Add OAuth to your API in a few lines of code.

Connectivly is an OAuth provider which requires minimal configuration. It allows your users to create apps for your platform, enables "sign in with YOUR APP", and handles the entire OAuth dance.

You can add OAuth + OIDC to your existing application by adding a single authenticated endpoint to approve OAuth requests.

Connectivly doesn't "own" your users database - it assumes you're already managing users and accounts in your own application. It work alonside your DB, Auth0, Sign In With Google, or other third party identity provider.

Connectivly is packaged as a single go binary. You just need to configure 1 option: a callback URL to your app.

$ export CONNECTIVLY_REDIRECT_URL="https://your-app.example.com/connectivly"
$ go run connectivly

Listening... http://localhost:3000

API Key: zWp2kjQSmN85saBgeWkWF6Riz1GmQEhR

Client 1 App
Client ID: client1
Client Secret: secret1

Client 2 App
Client ID: client2
Client Secret: secret2

The app will listen on http://localhost:3000. The first time it runs, connectivly will automatically generate an API key and example client apps for testing.

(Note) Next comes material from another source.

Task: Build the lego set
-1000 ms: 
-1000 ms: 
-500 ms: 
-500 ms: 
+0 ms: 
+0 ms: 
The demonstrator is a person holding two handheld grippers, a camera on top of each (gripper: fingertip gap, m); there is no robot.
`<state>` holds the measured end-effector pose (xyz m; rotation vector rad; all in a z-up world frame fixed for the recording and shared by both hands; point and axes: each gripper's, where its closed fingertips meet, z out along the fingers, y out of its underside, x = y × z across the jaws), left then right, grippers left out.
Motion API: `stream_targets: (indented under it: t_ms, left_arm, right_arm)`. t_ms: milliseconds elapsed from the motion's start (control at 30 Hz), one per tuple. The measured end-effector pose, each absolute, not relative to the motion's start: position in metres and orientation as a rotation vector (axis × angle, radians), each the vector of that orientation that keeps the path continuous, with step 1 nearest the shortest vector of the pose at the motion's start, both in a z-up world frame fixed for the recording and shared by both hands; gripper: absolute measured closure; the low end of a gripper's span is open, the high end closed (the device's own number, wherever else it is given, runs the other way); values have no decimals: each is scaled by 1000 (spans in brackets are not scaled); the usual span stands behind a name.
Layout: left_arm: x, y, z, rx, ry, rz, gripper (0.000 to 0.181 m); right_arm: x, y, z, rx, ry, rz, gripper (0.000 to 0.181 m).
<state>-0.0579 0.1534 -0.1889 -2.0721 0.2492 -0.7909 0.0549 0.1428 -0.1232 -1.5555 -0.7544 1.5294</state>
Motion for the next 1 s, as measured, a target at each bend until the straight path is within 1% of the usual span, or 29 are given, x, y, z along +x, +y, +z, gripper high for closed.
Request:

This endpoint must be authenticated (ie, users must be logged in to be able to reach this.)

During the auth flow, the user will be redirected to the URL you specify in CONNECTIVLY_REDIRECT_URL, which is https://your-app.example.com/connectively?token=12345 in this example.

Your app should make a an API call to connectivly as follows:

curl -XPOST -H 'X-API-KEY: zWp2kj...' \
    -H "Content-type: application/json" \
    -d '{"user": "[email protected]"}' \
    'http://localhost:3000/api/auth_session/12345/approve'

This call is saying "We authorize [email protected] to log in." It will return a redirect_uri. Redirect the user there and connectivly completes the OAuth dance.

Before you do this, you can call GET /api/auth_session/12345. This returns information about the app, end-user, and scopes requested. If you don't want to approve the session, make a POST request to /deny instead.

Here is an example using Flask:

@app.route("/connectivly")
@login_required
def connectivly_auth():
    session_id = request.args["token"]
    approval = requests.post(
            "http://localhost:3000/api/auth_session/" + session_id + "/approve",
            json={"user": "[email protected]"},
            headers={"X-API-KEY": "zWp2kj..."},
    ).json()
    return redirect(approval['redirect_uri'])

Using one of the Client ID credentials, you can now implement an oauth flow against your application. Use "openid" as the scope.